The recipe, a closely guarded family secret, has been rhapsodized in such high-visibility publications as The New Yorker, Glamour and the now-defunct Gourmet. The 4-ounce pie contains 2 ounces of meat, and sells for $3.50. The restaurant serves more than 400 daily. An appetizer-sized version, priced at $12 per dozen, soon will be marketed to other restaurants.
Lasyone’s seats 150, with an additional 100 in a banquet room. Its average per-person check at lunch is $10, and annual sales are $650,000 to $700,000.
Longtime Cajun-Creole menu favorites include a crawfish pie, $5.50; a Red Beans, Rice and Sausage dish, $6.75; a Fried Catfish Platter, $9.50; Homemade Chicken and Sausage Gumbo, $6.25; and on Thursdays Homemade Chicken and Dumplings for $6.50. The only change over the years, a concession to trends, has been the addition of some salads and sandwiches.
“I friggin’ love their meat pies,” declared Max Tucker, the manager of Tattoo Paradise on South Drive in Natchitoches. “I’m not originally from Natchitoches, and the first time I ever had one was in Lasyone’s. It’s one of the few places in town that makes them handmade.”
The restaurant clearly holds a special place in the hearts of locals, and for good reason. The sisters were born and raised in town, and most of their 14 employees have been there long enough to know the locals by name. “The atmosphere is great,” Tucker said. “You go in there and it’s like you’re part of something that is all Natchitoches.
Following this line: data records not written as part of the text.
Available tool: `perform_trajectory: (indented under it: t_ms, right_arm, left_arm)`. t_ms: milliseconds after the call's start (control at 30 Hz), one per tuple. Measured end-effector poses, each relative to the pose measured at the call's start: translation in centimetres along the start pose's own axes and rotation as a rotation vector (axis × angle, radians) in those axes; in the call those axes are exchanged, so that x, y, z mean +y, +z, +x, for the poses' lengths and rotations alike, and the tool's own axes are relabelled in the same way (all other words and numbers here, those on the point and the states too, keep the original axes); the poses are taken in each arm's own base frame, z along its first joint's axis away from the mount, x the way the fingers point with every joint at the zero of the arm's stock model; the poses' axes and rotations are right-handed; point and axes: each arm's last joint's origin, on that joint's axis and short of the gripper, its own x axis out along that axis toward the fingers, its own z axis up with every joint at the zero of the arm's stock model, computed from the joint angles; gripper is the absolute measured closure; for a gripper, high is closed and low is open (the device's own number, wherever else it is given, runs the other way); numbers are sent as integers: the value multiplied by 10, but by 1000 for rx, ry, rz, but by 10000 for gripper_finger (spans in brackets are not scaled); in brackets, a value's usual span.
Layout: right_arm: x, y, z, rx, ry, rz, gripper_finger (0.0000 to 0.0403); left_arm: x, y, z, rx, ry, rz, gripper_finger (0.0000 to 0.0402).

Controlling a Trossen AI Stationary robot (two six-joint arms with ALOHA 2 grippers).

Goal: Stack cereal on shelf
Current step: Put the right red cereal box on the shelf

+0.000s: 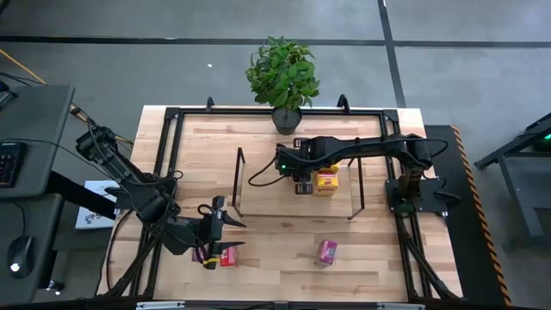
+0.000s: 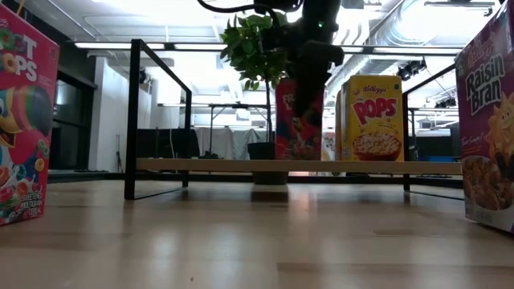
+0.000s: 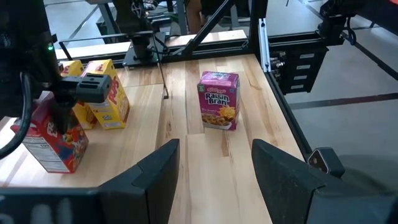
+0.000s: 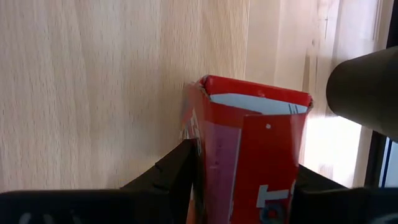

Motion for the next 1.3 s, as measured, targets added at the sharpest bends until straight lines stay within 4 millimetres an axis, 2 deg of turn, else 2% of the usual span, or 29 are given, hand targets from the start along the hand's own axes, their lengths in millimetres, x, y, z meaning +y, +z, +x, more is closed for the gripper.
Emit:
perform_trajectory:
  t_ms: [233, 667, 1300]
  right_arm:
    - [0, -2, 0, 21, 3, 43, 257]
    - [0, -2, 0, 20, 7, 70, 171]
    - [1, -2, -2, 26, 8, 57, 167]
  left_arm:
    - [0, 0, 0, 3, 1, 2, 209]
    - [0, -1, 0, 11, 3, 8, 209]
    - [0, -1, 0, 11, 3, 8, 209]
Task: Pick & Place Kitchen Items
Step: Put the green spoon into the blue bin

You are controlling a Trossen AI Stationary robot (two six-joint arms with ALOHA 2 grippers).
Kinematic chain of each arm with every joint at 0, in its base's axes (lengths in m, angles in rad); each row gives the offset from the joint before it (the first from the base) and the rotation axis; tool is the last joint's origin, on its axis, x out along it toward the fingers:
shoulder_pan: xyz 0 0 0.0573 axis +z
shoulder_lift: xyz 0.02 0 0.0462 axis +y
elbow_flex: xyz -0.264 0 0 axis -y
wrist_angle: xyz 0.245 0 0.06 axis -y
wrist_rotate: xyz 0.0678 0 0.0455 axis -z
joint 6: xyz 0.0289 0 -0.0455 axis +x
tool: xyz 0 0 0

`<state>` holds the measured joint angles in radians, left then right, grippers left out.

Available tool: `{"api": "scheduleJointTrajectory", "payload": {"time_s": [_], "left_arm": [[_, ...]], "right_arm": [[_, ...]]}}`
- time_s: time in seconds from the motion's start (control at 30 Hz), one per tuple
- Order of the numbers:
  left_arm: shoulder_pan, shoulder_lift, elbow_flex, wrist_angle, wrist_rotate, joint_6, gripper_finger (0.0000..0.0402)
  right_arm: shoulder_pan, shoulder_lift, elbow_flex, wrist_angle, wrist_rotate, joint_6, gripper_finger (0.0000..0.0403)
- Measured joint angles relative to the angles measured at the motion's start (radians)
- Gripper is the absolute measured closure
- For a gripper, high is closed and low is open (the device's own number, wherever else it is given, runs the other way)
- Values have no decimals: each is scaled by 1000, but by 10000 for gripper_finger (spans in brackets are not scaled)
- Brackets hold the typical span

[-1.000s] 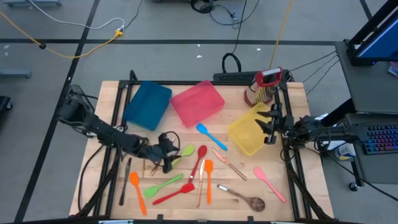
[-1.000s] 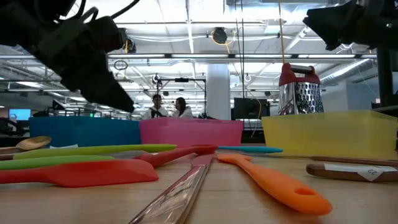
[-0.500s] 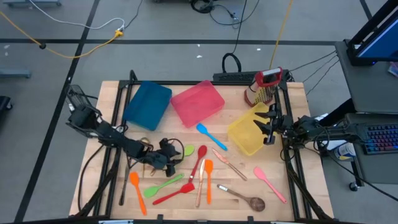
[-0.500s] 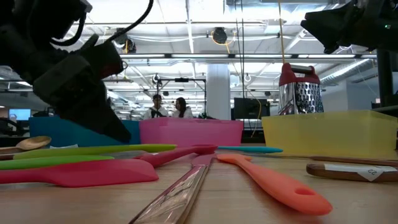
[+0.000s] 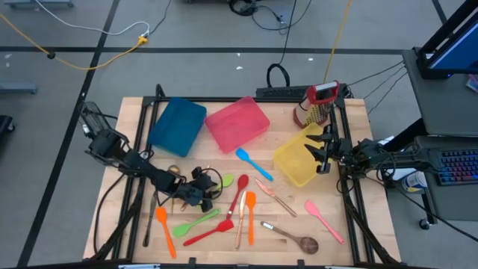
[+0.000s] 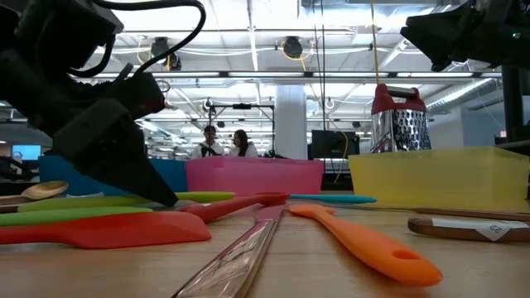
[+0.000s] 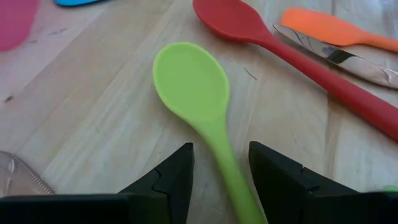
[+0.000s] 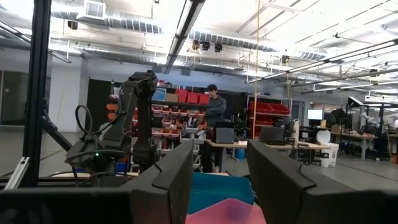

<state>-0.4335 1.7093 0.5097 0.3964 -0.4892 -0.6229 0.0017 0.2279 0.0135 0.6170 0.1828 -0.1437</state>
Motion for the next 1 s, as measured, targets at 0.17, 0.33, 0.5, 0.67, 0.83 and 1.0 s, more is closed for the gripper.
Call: {"api": "scheduleJointTrajectory", "payload": {"time_s": [0.17, 0.33, 0.5, 0.67, 0.83, 1.0], "left_arm": [[1, 1, -1, 5, -5, 10, 274], [2, 3, -2, 19, -10, 8, 333], [1, 4, -2, 32, -7, 8, 369], [1, 3, -2, 90, -28, 12, 369], [15, -21, -2, 144, -37, 18, 363], [47, -87, -2, 145, -40, 24, 367]], "right_arm": [[0, 0, 0, 0, 0, -1, 260], [0, 0, 0, 0, 0, 0, 257], [0, 0, 0, 0, 0, -2, 261], [0, 0, 0, 0, 0, -3, 259], [0, 0, 0, 0, 0, -3, 261], [0, 0, 0, 0, 0, -3, 263]]}}
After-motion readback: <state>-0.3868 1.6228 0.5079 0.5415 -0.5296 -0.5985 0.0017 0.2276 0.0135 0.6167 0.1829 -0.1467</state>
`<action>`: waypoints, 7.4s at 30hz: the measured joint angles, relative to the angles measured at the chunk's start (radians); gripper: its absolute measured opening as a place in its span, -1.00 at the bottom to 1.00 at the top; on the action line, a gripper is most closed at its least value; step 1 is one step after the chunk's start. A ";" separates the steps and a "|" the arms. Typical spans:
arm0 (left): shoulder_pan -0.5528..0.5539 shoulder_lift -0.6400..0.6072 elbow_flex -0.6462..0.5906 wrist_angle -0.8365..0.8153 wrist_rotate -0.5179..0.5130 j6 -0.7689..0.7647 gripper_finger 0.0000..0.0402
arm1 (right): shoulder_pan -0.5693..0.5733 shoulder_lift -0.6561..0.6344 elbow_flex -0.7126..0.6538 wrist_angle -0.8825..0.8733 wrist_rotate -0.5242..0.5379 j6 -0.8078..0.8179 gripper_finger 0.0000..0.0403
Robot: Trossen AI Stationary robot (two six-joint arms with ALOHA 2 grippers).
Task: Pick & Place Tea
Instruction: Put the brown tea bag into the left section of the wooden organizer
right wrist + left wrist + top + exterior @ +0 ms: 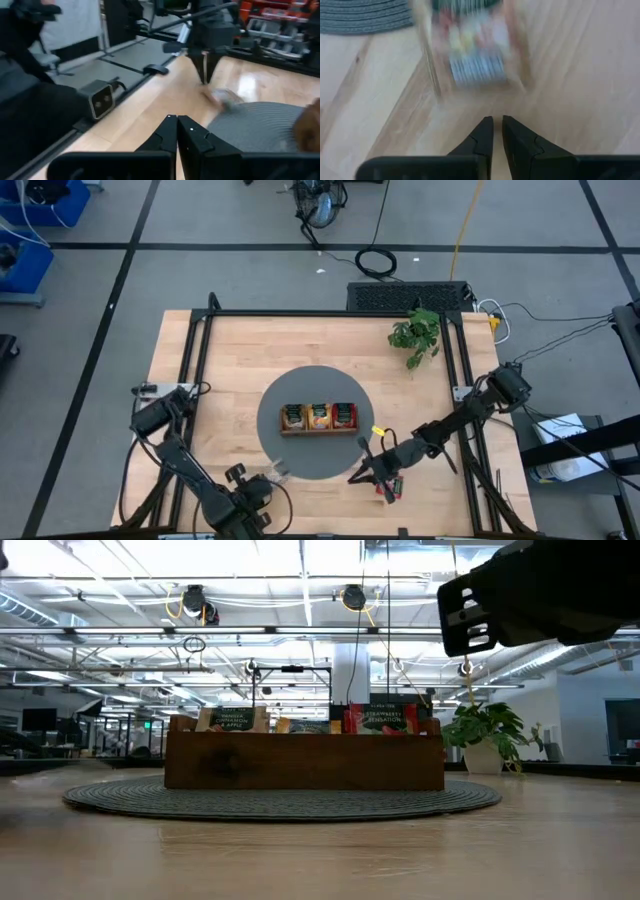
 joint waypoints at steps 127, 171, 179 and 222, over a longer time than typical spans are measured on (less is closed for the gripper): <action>0.191 0.000 -0.141 0.467 -0.224 0.475 -0.77 | -0.202 0.385 0.496 -0.463 -0.013 0.447 -0.83; -0.004 -0.157 -0.133 0.291 -0.444 0.362 -0.77 | -0.280 -0.035 0.495 -0.818 0.088 -0.239 -1.00; -0.004 -0.157 -0.133 0.291 -0.448 0.366 -0.77 | -0.367 -0.028 0.495 -0.804 0.087 -0.311 -1.00; -0.003 -0.158 -0.132 0.287 -0.449 0.367 -0.77 | -0.354 0.049 0.495 -0.709 0.144 -0.237 -1.00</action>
All they’ve got are Creoles working in there, so you get a good feel for backstreet Natchitoches. I can also sit by myself and nobody bothers me. I’m tattooed, I’ve got a big ring in my nose, and I still get good treatment when I go in there. It’s nice.”
Courtney Hornsby,director of programming and promotions for the city of Natchitoches, pointed out that “the original meat pie was Lasyone’s but Natchitoches has become well known for them in general.” Indeed, competitors have cropped up, and the town has become home to an annual September Meat Pie Festival, which features meat-pie making, eating and cooking contests. Several years ago, the state legislature even designated the town as “the Official Meat Pie Capital Of Louisiana.”
Lasyone’s “is a landmark,” declared David Stamey, a real estate agent in town. “When I’m touring people coming to Natchitoches as I do, and we’re looking for houses and I’m making my run through the historic district, it’s always the place I point out.” Louisiana’s only other historic district, he is quick to note, is New Orleans’ French Quarter.
A telling anecdote: “The brick-looking tile floor in our dining room, pardon my French, looks like it had been to hell and back,” Lasyone said. “In fact, where one of the waitresses — she’s been with us for 38 years — stands in front of her counter there is a big worn spot. Every time we’d talk about closing down for three or four days to have the floors replaced we’d mention it to these tourists, and they’d say, ‘Oh no, that’s part of the ambiance of the place.’ So we still haven’t changed the floor. Every time we talk about changing it everybody tells us to leave it.”
The sisters have been working on getting their meat pie mass produced, but so far haven’t found it easy going. “We’ve run into all kinds of barricades,” Lasyone said. “I’ll tell you, this whole start-up process for getting them mass produced is really complicated. Every [manufacturer] can do the meat; it’s having that dough capability.”
Finding a business partner of some sort is essential, she emphasizes, since she and her sister represent “the end of the line. Neither one of us has any children. When we’re dead and gone, it would be theirs.”